Story of Thomas Jefferson - J. W. McSpadden




The Declaration of Independence

It was not until May, 1776, that Jefferson went back to Congress. During the spring which he spent at home, affairs in the colonies sped swiftly. The news that General Washington had captured Boston, and that the red-coats had been forced to leave it, added another thrill to the stirring excitement that filled the air. On the seventh of June, 1776, Richard Henry Lee asked Congress to declare the colonies free from Great Britain.

For two days this was talked over, many of the members thinking that it was too soon to take such a step. Then, in order that everything might be done properly and well, further action was put off for twenty days, and a committee of five members was appointed to write a Declaration of Independence. The first man named was Thomas Jefferson. With him were Benjamin Franklin, John Adams, Roger Sherman, and Robert R. Livingston.

To Thomas Jefferson, youngest of the five, was given the glorious task of putting upon paper the burning words which would declare to the world that the people of the colonies were forever free.

Beginning with the immortal sentence: "When in the course of human events it becomes necessary for one people to dissolve the political bonds which have connected them with another,"—Jefferson wrote down in plain, vigorous words a detailed recital of America's wrongs, and why it was that we should become "free and independent states." This brief but weighty document has become one of the nation's priceless possessions.

Declaration of Independence

DRAFTING THE DECLARATION OF INDEPENDENCE.

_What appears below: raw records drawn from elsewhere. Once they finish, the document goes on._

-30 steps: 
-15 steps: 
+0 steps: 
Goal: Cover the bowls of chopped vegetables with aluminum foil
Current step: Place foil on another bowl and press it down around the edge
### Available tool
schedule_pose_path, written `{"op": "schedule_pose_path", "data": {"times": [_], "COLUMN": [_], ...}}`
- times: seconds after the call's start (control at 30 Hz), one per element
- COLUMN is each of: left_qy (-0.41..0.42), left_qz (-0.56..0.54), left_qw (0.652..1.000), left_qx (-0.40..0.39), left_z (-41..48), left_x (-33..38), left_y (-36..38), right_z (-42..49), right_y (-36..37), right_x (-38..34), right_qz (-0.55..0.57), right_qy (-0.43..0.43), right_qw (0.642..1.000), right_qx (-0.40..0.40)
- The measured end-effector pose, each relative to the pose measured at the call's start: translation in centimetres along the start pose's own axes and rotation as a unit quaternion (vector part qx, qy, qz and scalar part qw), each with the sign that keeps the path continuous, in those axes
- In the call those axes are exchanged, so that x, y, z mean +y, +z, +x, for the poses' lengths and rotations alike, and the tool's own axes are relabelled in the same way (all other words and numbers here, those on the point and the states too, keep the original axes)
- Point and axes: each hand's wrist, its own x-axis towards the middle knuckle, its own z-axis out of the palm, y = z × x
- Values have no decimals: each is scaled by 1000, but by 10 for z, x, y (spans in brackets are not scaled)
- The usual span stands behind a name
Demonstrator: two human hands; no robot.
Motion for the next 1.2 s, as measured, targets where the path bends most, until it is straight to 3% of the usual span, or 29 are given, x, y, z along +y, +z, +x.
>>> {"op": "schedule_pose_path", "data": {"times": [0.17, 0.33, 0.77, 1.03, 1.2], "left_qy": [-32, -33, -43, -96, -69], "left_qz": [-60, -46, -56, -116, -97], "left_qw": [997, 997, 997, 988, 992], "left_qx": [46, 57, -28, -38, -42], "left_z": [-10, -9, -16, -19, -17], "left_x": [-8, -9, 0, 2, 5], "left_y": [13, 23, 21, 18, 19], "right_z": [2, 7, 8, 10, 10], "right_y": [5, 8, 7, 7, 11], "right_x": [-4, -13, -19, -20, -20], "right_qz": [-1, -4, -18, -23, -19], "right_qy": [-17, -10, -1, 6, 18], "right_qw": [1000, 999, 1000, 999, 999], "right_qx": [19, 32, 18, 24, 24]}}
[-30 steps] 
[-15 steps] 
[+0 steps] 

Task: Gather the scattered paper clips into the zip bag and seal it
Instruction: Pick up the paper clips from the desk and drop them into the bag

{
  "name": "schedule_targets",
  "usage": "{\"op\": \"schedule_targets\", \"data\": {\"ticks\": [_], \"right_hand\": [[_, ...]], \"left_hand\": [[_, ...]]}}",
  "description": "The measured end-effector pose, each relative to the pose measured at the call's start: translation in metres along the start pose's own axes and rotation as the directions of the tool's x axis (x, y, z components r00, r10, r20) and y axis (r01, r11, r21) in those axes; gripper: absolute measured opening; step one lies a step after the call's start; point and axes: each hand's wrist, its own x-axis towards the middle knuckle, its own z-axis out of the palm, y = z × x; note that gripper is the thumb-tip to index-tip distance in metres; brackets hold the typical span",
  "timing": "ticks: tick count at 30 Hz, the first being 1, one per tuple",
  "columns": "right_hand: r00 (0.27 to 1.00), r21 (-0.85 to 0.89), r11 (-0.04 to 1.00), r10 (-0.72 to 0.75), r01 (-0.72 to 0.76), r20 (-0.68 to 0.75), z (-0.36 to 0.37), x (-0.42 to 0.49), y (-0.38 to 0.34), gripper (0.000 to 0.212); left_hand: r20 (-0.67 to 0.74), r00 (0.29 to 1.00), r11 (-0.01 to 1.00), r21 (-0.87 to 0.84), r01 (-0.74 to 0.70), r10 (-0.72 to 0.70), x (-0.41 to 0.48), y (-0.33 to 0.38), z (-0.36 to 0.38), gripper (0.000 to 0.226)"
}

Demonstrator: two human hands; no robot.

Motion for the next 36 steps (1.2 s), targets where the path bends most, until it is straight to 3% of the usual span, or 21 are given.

Thursday, the fourth day of July, 1776, had come. For three days Congress had been debating the Declaration of Independence, changing a word here, leaving out an expression there; while outside the streets of Philadelphia were thronged with the excited people, waiting to hear their decision.

"There was tumult in the city

In the quaint old Quaker Town,

And the streets were rife with people

Pacing, restless, up and down


People gathering at corners,

Where they whispered each to each,

And the sweat stood on their temples

With the earnestness of speech.


Will they do it? Dare they do it?

Who is speaking? What's the news?

What of Adams? What of Sherman?

Oh, God grant they won't refuse!"

"The bell will ring the tidings," were the words that had been passed from mouth to mouth, and many were the anxious looks cast upward to the old bell whose motto, "Proclaim liberty throughout the land, to all the inhabitants thereof," seemed like a holy prophecy. Suddenly, above the cheering, madly-excited crowd, it began to swing, and clear, deep-toned and thrilling came the iron voice to send forth its message over land and sea. "Ding-dong! Ding-dong! Ding-dong!"

"How they shouted! What rejoicing!

How the old bell shook the air,

Till the clang of freedom ruffled

The calmly gliding Delaware!"

Inside the building, John Hancock, the speaker, was signing the Declaration of Independence.

"There," he remarked, smiling as he laid down the pen, "John Bull may read my name without spectacles!"

Then, more seriously, John Hancock spoke to those before him of the need of firmness and loyalty to the sacred cause of liberty.

"We must all hang together, gentlemen, he repeated, earnestly.

Benjamin Franklin laughed. The strain of the long struggle gone, and the decision made, a sudden feeling of joyousness seemed to seize all these grave men.

"Yes, gentlemen," said the old statesman, his merry eyes twinkling, "we must all hang together, or else, most assuredly, we shall all hang separately!"

The great moment had come and gone. A! new country, the United States of America, declared independent by the immortal pen of Thomas Jefferson, had flung its defiance to the tyrant across the broad Atlantic. But that independence remained yet to be won.

The next Monday, at noon, the Declaration was read aloud in Independence Square. Thousands of people stood silent to listen and, with the last words, broke into a rapture of cheers. The coat-of-arms of George the Third was torn from the hall of the State House and set on fire. Every colon, hail its own public reading of the Declaration soon as copies could be had, the people greeting it everywhere with delight.

As for Thomas Jefferson, he felt that his work in the Congress was now finished. Mrs. Jefferson, whose health was failing, needed him; his estate was going to ruin without him; and Virginia needed him. With the coming of September he said good-bye to "the quaint old Quaker Town" and rode back to Monticello.